Tomkin arbeitet seit einem Jahr für die katholische Betriebsseelsorge der Erzdiözese München und Freising auf der Baustelle. „Ich hatte davon gelesen, dass es diesen Tag gibt, und mir gedacht, es wäre ein toller Anlass, um hier auf der zweiten Stammstrecke diesen Gedenktag zu etablieren“, sagt sie. Daraufhin habe sie sich „Mitspieler“ gesucht und ist auf Betriebsräte und die Gewerkschaft zugegangen.

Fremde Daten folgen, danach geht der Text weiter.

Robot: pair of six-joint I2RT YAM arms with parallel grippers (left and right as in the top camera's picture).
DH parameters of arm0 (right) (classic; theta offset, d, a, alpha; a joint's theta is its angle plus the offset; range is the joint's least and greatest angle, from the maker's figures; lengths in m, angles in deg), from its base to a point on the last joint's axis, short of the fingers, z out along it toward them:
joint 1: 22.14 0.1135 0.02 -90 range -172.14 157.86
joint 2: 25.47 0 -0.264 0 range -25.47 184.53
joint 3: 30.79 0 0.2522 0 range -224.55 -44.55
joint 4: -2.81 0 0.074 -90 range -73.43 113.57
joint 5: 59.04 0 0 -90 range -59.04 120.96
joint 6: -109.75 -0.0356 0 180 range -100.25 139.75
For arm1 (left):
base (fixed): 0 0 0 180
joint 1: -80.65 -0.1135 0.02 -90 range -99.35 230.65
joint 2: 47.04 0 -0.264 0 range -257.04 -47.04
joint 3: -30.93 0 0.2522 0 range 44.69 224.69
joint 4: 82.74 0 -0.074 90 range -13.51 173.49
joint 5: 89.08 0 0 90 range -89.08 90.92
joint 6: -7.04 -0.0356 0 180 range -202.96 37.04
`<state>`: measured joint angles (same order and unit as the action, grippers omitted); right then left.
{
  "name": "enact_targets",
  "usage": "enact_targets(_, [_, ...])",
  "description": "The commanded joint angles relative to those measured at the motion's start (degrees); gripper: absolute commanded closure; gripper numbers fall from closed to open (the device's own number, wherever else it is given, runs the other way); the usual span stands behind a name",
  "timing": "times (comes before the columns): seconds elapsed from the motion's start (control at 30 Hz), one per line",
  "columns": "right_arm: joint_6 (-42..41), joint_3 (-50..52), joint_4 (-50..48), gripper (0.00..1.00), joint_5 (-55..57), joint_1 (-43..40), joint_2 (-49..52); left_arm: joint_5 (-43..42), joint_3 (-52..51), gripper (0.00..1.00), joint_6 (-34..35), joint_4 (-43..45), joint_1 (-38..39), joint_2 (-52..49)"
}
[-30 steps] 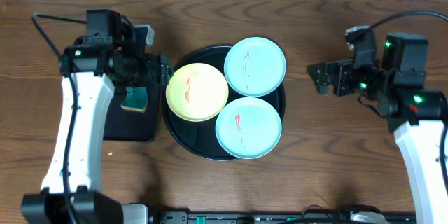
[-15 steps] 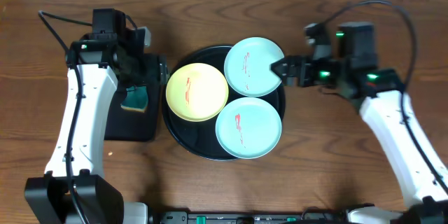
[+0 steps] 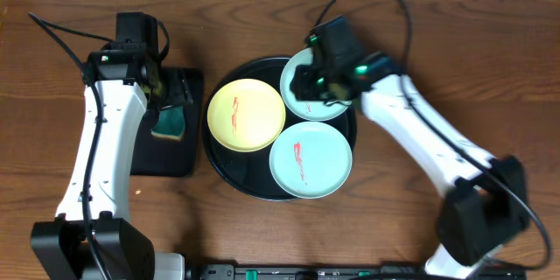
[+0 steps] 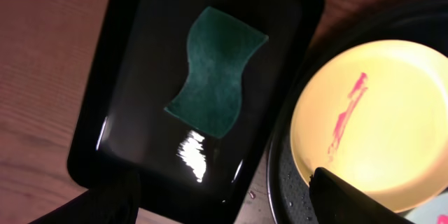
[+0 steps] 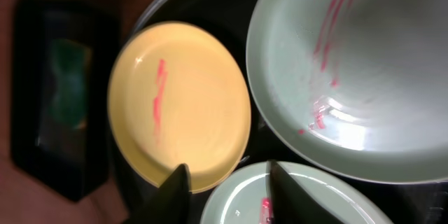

Über fünfzig Personen kamen zum Gottesdienst: Arbeiter, Betriebsräte, Sicherheitsbeauftragte, Gewerkschafter, Vertreter der Deutschen Bahn und der ausführenden Firmen. In vier Sprachen begrüßte Jessica Tomkin die Anwesenden. Zum Gedenken wurde eine Kerze mit der Aufschrift „Workers´Memorial Day“ in der Werkhalle entzündet und vorbei an Bierzeltgarnituren zum improvisierten Altar nach vorne gebracht. Auf einem Liedblatt waren die gesprochenen Gebete und auch die Predigt in Polnisch und Türkisch abgedruckt.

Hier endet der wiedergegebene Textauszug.